Recorded data
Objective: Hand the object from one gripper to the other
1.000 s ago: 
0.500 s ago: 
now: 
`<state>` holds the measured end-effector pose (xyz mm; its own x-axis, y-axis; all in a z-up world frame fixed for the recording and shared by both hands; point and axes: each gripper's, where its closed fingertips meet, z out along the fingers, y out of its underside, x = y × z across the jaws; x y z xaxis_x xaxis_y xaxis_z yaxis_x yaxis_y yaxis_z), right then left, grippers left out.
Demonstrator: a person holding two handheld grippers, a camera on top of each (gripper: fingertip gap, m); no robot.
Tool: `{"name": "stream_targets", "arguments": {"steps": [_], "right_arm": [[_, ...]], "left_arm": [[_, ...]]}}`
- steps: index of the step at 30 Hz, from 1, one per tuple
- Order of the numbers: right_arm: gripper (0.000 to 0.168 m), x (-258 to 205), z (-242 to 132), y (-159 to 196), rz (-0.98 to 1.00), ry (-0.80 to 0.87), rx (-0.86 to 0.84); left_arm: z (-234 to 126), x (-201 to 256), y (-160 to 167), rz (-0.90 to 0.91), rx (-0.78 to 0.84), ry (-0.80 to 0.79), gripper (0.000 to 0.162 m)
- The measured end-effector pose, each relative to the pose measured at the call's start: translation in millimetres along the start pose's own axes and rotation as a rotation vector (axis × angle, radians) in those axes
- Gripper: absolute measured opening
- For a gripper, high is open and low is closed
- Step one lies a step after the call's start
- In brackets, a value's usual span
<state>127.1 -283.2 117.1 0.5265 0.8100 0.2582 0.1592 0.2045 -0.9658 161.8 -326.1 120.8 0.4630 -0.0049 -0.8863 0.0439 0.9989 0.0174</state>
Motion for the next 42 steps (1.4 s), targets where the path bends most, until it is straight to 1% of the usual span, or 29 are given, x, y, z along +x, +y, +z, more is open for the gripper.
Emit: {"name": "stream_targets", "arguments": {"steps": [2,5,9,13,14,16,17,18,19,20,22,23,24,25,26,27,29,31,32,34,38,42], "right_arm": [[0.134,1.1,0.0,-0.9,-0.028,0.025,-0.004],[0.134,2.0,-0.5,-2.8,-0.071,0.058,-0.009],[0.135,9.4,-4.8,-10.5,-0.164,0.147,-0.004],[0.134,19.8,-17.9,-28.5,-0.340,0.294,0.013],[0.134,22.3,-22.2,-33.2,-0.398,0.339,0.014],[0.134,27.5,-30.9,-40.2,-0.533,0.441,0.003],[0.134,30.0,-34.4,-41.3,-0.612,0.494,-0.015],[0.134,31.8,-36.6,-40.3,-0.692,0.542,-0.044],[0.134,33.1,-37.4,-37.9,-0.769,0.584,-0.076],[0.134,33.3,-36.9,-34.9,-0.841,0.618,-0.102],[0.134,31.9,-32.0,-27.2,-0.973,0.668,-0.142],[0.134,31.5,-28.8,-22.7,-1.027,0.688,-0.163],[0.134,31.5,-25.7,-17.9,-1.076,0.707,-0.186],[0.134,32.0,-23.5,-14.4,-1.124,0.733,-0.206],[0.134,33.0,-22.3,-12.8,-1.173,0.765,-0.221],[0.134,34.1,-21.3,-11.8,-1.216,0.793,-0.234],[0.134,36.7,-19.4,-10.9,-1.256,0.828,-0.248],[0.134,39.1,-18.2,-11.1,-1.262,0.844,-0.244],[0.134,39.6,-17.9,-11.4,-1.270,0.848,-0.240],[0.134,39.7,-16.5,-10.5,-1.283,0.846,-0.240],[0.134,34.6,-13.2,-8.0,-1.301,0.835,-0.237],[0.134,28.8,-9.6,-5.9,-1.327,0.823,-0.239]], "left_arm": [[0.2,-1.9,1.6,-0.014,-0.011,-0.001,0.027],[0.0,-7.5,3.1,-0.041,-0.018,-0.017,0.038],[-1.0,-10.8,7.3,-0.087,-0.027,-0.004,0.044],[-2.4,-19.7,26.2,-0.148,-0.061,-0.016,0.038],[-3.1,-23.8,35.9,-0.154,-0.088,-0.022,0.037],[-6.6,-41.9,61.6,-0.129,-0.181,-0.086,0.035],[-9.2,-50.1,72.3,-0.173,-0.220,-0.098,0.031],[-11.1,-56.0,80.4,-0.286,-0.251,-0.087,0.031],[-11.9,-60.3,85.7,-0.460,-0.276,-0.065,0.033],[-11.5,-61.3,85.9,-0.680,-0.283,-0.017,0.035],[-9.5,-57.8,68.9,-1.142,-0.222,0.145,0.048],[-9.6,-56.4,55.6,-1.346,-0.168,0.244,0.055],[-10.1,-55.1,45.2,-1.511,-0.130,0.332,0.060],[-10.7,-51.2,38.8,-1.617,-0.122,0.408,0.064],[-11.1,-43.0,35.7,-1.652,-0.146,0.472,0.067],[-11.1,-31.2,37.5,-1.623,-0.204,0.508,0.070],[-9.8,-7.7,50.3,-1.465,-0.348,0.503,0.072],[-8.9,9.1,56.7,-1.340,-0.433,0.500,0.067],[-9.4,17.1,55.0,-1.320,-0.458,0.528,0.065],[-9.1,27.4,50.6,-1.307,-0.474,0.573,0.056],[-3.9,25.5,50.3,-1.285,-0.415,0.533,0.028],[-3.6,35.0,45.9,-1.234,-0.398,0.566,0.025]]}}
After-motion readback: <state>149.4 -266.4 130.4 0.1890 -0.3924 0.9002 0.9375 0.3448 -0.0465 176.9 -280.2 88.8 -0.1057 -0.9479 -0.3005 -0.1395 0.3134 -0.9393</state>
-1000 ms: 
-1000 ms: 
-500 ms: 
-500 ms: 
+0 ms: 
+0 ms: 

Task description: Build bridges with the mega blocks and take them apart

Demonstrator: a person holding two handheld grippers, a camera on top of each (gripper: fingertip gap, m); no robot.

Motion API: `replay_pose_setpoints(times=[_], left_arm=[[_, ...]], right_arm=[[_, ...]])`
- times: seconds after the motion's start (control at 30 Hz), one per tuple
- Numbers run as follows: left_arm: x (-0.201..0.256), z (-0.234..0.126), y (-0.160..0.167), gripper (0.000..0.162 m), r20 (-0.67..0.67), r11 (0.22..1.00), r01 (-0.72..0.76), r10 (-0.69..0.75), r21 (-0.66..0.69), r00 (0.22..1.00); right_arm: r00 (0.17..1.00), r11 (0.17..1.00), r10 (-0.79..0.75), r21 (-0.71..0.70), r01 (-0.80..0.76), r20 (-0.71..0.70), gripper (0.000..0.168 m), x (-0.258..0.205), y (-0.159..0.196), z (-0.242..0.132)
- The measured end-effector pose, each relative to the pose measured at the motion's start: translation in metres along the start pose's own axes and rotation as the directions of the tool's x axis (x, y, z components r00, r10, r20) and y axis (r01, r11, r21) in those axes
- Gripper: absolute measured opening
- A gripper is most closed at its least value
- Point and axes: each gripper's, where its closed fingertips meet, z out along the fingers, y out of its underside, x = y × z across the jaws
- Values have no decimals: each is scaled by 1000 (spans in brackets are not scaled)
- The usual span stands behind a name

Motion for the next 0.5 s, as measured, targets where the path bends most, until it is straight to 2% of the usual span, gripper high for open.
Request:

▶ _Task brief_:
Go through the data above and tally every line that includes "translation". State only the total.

▶ _Answer box_:
2